Monchichi de Honji Wang y Sébastien Ramírez ocurre en presencia de un árbol muy parecido, que vuelve a ser  la expresión de una nostalgia análoga; o la expresión de un fuerte deseo por buscar, en la confusión del presente, en su concocción tóxica de signos, en su hiperventilación, los motivos de una posible re-naturalización del caos, una nueva ligereza, tal vez, o un nuevo candor. Es, si se quiere, la marca específica de este dúo, extraordinariamente intuitivo, de intérpretes-coreógrafos: su cometido artístico transciende bastante la simple capacidad (que le viene al hip hop de nacimiento) por absorber, reproducir, acelerar o manipular estilos (como también supieron hacer en el marco de ciertas colaboraciones artísticas – ocurrió por ejemplo con Rocío Molina en Felahikum de 2015); consiste más bien en saber elevar la entropía de los signos a una nueva síntesis, no tanto enriqueciendo el repertorio cinético del hip hop con nuevos combos más o menos astutos, o más o menos culturalmente correctos, sino poniendo los diferentes modos y registros somáticos del hip hop en el centro de un sistema de irradiación, donde las deudas estilísticas con otros lenguajes aparecen de forma casi subliminal: mutación natural y pensativa – en última instancia lírica – de una energía que es, todavía y siempre, la del hip hop. Dejándose en suma diluir a su manera en la masa líquida de todo el movimiento posible; acariciándolo, a su vez, manipulándolo discretamente, eludiendo en todo momento el riesgo de una posesión, de una aprehensión, o de un aprendizaje definitivo: su infierno específico es atravesado por increíbles corrientes de ternura y de ironía. El resultado es siempre elegante. El resultado es siempre frenéticamente apacible. Como si la única manera de reconstituir la relación con el mundo y la relación con el otro (el Santo Grial de la posmodernidad) fuera de asumirla en todo momento como un tanteo incondicional, o como la improvisación infinita a través de los nueve círculos de un posmundo abarrotados de signos.

En este nuevo paradigma de mundo ya no existe polaridad entre observadores y observados, entre sujetos y objetos, entre vivencia y representación, entre yo y tú: solo existe la libre flotación del espectáculo turbulento de cada uno y la posibilidad de que,  a veces, mi turbulencia y la tuya se sincronicen.
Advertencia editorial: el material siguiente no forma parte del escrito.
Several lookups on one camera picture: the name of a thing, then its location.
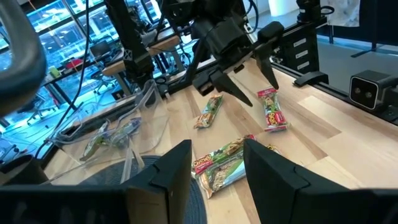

Hay una cierta honestidad en cómo la poética de Honji y Sébastien (que con su background en el fondo han tenido que inventar de forma totalmente empírica y afectiva, a partir del hip hop, un territorio de encuentro, una zona de confluencia que no era dada de antemano) oscila irresistiblemente entre la tentación de totalizar (que se expresa en su preferencia instintiva por las formas “puras” : el árbol de Monchichi, el cubo de Borderline, la esfera de Everyness) y la imposibilidad de acceder a esta totalización de no ser por la vía pobre, el tanteo existencial que se desprende de su uso de historias muy individuales o anécdotas muy íntimas.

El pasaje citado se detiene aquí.